*** Opening of Supplied material ***
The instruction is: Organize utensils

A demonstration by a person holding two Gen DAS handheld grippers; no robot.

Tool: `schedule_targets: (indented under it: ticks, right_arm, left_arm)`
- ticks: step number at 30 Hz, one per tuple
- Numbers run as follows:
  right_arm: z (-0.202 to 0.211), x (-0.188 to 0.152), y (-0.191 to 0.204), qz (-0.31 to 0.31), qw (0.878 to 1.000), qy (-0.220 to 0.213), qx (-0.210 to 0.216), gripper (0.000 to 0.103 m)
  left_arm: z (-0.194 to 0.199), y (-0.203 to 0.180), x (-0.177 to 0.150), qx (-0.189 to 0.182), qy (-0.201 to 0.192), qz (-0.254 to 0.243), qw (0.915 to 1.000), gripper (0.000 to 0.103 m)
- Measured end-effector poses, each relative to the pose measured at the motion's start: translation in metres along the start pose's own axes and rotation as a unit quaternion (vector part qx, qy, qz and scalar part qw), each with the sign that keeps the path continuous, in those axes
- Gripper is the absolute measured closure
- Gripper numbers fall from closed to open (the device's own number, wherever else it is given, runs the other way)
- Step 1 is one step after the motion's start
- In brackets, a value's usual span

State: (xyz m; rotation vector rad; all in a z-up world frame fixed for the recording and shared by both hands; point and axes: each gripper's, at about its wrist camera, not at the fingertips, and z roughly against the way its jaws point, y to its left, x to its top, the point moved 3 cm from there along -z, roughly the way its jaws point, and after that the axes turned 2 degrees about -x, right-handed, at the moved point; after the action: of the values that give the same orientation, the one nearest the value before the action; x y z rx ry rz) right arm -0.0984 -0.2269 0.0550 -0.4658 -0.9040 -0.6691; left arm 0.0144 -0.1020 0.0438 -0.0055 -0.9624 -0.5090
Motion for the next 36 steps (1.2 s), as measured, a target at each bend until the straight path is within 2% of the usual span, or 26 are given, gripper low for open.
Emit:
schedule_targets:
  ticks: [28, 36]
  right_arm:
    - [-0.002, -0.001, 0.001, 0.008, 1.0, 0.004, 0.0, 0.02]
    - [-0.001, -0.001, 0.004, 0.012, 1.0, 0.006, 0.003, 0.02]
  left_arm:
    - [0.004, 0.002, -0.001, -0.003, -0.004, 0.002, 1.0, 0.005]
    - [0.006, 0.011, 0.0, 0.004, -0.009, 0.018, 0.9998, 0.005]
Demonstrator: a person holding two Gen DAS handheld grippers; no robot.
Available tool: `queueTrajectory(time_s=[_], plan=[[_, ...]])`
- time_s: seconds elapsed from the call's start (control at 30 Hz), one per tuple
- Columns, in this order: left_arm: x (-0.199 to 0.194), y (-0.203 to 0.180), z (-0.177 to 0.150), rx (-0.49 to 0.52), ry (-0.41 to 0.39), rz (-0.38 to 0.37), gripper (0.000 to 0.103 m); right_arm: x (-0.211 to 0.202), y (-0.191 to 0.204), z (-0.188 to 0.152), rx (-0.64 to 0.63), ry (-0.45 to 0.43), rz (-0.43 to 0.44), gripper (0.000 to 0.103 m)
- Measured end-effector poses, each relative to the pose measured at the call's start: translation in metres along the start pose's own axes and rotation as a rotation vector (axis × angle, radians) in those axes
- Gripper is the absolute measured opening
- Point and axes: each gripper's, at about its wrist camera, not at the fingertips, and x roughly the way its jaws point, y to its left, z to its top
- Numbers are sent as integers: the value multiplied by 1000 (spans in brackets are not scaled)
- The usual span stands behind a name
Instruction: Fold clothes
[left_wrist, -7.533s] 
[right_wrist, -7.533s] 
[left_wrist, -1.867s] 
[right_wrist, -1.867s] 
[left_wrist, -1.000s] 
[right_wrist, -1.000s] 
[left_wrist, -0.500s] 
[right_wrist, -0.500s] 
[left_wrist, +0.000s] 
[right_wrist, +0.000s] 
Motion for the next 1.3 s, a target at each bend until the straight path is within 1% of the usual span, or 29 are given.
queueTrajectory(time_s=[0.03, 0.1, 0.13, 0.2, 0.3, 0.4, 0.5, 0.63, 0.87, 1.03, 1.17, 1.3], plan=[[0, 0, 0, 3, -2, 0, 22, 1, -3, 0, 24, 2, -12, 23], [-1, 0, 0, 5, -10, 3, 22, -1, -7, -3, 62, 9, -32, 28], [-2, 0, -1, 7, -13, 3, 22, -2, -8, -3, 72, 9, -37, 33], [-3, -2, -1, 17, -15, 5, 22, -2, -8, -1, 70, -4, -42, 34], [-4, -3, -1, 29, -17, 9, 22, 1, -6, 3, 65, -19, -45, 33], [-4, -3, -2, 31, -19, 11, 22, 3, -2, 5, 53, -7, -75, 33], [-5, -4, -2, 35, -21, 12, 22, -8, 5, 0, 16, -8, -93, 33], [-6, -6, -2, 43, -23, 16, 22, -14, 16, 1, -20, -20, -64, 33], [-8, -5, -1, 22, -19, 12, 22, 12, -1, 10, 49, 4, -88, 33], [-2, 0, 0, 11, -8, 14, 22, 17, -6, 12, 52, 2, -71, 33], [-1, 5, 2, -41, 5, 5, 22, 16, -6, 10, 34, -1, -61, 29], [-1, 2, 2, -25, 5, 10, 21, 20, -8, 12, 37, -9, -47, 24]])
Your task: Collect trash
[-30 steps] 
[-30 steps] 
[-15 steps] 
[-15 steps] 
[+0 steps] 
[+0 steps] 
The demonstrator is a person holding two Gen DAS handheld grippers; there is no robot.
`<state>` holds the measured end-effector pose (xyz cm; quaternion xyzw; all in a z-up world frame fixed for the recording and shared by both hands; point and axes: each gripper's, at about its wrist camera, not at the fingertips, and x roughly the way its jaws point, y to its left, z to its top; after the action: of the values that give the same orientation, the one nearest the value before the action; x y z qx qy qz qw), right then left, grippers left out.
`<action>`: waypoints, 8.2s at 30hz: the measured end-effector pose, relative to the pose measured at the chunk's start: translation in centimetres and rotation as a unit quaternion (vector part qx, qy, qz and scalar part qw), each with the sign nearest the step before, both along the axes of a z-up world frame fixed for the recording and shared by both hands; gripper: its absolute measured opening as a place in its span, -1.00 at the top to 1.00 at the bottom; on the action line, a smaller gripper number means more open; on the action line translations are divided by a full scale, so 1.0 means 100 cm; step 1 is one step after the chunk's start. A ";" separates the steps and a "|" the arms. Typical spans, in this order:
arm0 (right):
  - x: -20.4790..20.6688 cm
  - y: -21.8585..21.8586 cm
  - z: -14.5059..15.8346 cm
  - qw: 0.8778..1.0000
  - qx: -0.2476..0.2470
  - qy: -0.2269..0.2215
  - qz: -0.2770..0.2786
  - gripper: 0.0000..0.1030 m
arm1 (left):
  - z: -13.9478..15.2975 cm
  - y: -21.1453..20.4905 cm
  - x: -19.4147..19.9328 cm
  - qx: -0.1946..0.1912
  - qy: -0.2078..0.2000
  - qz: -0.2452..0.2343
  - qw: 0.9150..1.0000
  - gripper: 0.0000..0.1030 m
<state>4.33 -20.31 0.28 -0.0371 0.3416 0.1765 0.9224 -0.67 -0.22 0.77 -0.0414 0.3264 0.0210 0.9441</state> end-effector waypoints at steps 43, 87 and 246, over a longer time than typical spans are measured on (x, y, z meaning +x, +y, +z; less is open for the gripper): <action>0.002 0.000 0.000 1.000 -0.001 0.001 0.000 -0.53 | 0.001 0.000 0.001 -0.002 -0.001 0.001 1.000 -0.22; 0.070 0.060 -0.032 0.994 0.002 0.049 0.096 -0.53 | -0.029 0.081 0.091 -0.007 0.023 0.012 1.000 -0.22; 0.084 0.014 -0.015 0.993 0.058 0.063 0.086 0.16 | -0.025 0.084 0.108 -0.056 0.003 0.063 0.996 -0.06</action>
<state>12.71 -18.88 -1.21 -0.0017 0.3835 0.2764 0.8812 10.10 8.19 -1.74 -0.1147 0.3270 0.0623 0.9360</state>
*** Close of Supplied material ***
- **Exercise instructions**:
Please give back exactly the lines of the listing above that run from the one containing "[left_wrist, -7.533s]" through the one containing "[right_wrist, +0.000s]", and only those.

- **Answer to this exercise**:
[left_wrist, -7.533s] 
[right_wrist, -7.533s] 
[left_wrist, -1.867s] 
[right_wrist, -1.867s] 
[left_wrist, -1.000s] 
[right_wrist, -1.000s] 
[left_wrist, -0.500s] 
[right_wrist, -0.500s] 
[left_wrist, +0.000s] 
[right_wrist, +0.000s] 

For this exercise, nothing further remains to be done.